PROBLEM DESCRIPTION:
Scan the material for the word "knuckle", and copy each line where it shows up.

SUPPLIED DATA:
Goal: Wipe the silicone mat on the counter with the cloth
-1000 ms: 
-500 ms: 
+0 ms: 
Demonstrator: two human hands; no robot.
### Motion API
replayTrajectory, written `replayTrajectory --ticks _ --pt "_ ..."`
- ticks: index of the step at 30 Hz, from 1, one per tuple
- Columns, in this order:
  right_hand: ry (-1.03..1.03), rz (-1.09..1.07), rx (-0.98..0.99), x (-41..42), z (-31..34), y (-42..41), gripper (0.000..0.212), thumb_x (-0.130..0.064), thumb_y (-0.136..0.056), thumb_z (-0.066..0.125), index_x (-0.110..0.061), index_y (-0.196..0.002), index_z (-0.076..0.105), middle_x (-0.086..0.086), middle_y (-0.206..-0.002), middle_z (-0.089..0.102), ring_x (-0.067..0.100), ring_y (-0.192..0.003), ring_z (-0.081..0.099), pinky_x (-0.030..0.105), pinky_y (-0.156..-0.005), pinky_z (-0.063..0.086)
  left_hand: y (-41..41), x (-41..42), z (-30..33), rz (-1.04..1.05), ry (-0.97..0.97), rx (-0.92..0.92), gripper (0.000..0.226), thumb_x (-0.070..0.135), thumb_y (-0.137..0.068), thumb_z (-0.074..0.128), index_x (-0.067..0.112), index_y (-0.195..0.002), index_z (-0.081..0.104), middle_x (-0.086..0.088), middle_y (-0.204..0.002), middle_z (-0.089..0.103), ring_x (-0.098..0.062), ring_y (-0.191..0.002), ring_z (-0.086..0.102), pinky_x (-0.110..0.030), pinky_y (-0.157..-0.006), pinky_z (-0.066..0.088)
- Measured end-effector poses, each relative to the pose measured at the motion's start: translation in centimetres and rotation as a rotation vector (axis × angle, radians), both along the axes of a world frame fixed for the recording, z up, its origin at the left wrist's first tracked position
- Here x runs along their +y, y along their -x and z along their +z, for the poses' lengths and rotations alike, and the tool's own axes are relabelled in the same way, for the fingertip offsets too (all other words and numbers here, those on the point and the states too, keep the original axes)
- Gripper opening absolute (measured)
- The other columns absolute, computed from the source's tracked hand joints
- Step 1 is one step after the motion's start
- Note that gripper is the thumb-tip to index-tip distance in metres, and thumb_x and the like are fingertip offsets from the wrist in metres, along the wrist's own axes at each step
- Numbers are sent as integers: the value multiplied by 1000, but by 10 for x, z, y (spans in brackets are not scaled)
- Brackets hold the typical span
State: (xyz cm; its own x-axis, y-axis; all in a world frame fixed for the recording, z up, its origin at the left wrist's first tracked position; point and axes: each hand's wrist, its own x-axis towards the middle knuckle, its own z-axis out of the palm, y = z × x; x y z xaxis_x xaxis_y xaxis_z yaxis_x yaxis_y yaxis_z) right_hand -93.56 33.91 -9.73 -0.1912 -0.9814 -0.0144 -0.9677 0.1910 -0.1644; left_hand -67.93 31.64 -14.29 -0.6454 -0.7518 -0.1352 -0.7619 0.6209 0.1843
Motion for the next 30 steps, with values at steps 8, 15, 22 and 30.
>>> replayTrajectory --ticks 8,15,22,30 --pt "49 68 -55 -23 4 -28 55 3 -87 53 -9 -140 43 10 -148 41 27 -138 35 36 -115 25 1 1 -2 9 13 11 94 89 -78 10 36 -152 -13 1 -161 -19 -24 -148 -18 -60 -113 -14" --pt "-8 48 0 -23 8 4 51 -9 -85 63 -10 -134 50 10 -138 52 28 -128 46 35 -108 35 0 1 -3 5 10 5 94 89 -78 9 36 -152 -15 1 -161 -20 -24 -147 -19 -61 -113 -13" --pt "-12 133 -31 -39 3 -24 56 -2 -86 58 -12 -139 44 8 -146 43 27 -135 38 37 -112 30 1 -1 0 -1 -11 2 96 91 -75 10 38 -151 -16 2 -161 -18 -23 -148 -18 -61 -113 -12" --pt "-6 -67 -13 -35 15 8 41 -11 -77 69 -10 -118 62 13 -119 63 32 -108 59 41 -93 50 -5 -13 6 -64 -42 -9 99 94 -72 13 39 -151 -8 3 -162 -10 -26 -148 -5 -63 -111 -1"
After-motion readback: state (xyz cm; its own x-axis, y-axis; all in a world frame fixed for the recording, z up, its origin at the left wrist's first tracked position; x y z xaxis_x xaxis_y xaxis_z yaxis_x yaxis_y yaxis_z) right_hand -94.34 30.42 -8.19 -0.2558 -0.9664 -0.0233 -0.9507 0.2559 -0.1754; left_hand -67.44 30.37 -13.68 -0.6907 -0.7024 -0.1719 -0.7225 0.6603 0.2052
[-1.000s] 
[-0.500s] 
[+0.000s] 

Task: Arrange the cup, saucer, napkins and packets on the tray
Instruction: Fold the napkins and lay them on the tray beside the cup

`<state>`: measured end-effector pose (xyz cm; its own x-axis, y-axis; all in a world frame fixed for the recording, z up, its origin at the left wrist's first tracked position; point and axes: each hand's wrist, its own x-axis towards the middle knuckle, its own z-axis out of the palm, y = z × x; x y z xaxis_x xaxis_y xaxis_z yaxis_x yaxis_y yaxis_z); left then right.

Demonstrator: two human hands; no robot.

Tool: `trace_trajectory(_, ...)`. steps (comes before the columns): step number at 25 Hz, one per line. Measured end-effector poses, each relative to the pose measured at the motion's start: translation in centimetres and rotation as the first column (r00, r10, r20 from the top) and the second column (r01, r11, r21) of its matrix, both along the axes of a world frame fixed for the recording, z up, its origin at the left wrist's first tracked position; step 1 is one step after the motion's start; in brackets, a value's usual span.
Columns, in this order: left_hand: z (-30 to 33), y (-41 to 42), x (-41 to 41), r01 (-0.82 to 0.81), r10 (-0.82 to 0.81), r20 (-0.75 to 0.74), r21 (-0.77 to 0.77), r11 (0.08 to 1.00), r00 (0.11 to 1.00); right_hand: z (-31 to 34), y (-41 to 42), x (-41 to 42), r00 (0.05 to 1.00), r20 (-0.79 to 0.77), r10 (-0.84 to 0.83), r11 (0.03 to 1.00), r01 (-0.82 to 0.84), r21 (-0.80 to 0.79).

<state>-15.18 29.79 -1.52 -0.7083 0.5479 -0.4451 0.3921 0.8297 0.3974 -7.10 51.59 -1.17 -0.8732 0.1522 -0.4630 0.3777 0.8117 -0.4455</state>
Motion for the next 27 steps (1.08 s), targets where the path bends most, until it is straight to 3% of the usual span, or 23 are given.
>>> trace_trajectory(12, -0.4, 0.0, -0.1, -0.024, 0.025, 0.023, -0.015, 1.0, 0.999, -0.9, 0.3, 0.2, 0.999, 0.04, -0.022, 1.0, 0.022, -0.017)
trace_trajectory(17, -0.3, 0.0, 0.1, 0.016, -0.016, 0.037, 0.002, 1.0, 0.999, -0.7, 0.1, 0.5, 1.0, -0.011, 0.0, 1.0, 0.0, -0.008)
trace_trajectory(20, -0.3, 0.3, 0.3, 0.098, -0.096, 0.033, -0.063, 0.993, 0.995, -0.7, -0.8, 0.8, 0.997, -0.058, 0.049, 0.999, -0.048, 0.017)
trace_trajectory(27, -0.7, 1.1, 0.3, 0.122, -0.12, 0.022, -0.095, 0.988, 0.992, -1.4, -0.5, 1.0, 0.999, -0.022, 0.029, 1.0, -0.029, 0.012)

RESPONSE TO THIS TASK:
State: (xyz cm; its own x-axis, y-axis; all in a world frame fixed for the recording, z up, its origin at the left wrist's first tracked position; point and axes: each hand's wrist, its own x-axis towards the middle knuckle, its own z-axis out of the palm, y = z × x; x y z xaxis_x xaxis_y xaxis_z yaxis_x yaxis_y yaxis_z) right_hand -93.56 33.91 -9.73 -0.1912 -0.9814 -0.0144 -0.9677 0.1910 -0.1644; left_hand -67.93 31.64 -14.29 -0.6454 -0.7518 -0.1352 -0.7619 0.6209 0.1843
`<state>`: measured end-effector pose (xyz cm; its own x-axis, y-axis; all in a world frame fixed for the recording, z up, its origin at the left wrist's first tracked position; point and axes: each hand's wrist, its own x-axis towards the middle knuckle, its own z-axis out of the palm, y = z × x; x y z xaxis_x xaxis_y xaxis_z yaxis_x yaxis_y yaxis_z); left then right.

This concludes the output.